With a Sales Dip Expected for the Year, Mom-and-Pop Florists Are Losing Market Share to Big Retailers, Says Business Information Analysts IBISWorld

NEW YORK, May 12 /PRNewswire/ -- Sunday is Mother's Day, the time of year when children young and old say thanks for the compassion, nurturing and relentless hard work that goes with being a mom. And in millions of households across America, the preferred gift for mom again this year will be a bouquet of flowers.

Will a surge of flower power be a boost to the nation's independent florists? Yes, but probably not enough to counteract a predicted small sales dip for 2006, or to reverse the momentum away from the mom-and-pop stores that still dominate the business. Just as in so much of modern retailing, the little guy is being squeezed by big retailers.

To be sure, Mother's Day is an important annual milestone for the $7.7 billion (2005 sales) U.S. retail floral industry. About one-fifth of the year's holiday retail flower sales occur over the days leading up to Mother's Day.

The industry remains, for now, a decidedly decentralized business. According to a recent IBISWorld Report (www.ibisworld.com/industry/definition.asp?industry_id=1096), there are some 47,000 independent florists in the U.S., employing about 136,000 workers. The industry today has a low level of concentration, with the top four enterprises accounting for less than 2% of overall retail sales.

But as is so often true, there are emerging trends behind today's numbers that could mean a very different business environment on the horizon.

"Larger economic factors have taken a toll on the nation's floral business," says IBISWorld's Richard Buczynski, Ph.D. "Over the past few decades, the U.S. fresh-cut flower growing business has been negatively affected by more liberal trade policies, particularly those with South American countries. The market share of domestic flower growers dropped from 96% in 1971 to an estimated 12% at present today."

At the same time, Buczynski says, anecdotal evidence suggests that traditional florists have been losing market share to supermarkets and box- store mass merchandisers, as well as to online flower-ordering services such as 1-800-FLOWERS.com, Proflowers.com, FTD.com and others.

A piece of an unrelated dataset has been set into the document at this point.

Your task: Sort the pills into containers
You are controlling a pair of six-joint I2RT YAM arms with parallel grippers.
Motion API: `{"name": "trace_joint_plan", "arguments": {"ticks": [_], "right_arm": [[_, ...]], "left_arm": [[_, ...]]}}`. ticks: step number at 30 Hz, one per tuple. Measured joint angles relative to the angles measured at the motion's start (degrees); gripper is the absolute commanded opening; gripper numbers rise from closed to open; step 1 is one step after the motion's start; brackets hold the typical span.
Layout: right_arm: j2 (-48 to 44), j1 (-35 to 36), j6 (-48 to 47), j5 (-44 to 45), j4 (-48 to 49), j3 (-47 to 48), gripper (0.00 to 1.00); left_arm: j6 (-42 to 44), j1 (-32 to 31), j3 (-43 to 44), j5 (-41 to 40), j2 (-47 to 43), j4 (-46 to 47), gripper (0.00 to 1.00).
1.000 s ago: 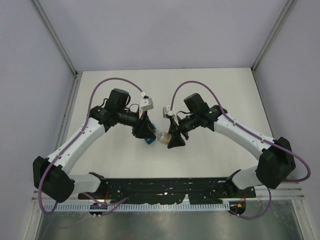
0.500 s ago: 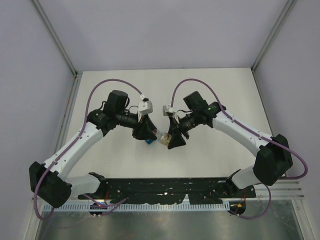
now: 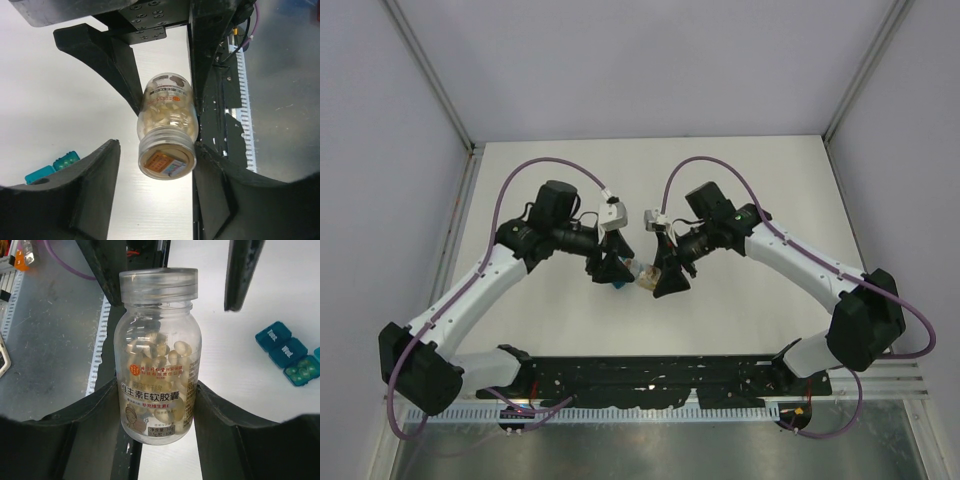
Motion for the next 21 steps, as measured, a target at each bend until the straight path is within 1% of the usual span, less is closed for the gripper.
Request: {"name": "trace_joint_plan", "arguments": {"ticks": [4, 10, 12, 17, 21], "right_arm": [[-0.22, 0.57, -0.02, -0.90, 1.60, 0.28, 0.05], [-0.70, 1.05, 0.04, 0.11, 3.13, 0.28, 0.06], [-0.92, 1.22, 0.04, 0.55, 3.45, 0.28, 0.06], [-1.81, 1.40, 0.46, 2.84, 5.01, 0.07, 0.05], [-3.43, 1.86, 1.18, 6.32, 6.97, -0.83, 0.06]], "left_arm": [[0.94, -0.26, 0.17, -1.60, 0.07, -0.13, 0.77], [0.76, -0.28, 1.84, -3.23, 0.22, -0.52, 0.83], [0.55, -0.28, 2.16, -3.63, 0.20, -0.52, 0.99], [-1.01, -0.26, 2.91, -5.79, -0.02, -0.96, 1.00], [-3.69, -0.07, 4.42, -7.34, -0.59, -2.14, 1.00]]}}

"We see growing sales by large retailers and the online services," Buczynski notes. "In a relatively flat market, that can only come out of the pockets of the Main Street retailer."

And the trend will continue.

"It is the big retailers which are most able to benefit from the cross- border supply chain," says Buczynski. "In our increasingly price-driven retail culture, it is not surprising that the independents are losing share - they simply can't get their costs down enough."

What's more, the remainder of this year does not look particularly robust for independent florists either.

"Flower purchases represent discretionary spending and are determined by disposable income and consumer sentiment," Buczynski says. "We see the

prospects of high fuel costs and rising interest rates potentially impacting much of the retail sector, including flowers. There is a palpable downside."

IBISWorld expects floral sales will drop by 2 to 3% in 2006.

Against that backdrop, it is not surprising to see independent florists moving fast to expand their product range to include non-floral items and other related merchandise, such as chocolates, teddy bears, balloons, gift cards and, in some states, champagne.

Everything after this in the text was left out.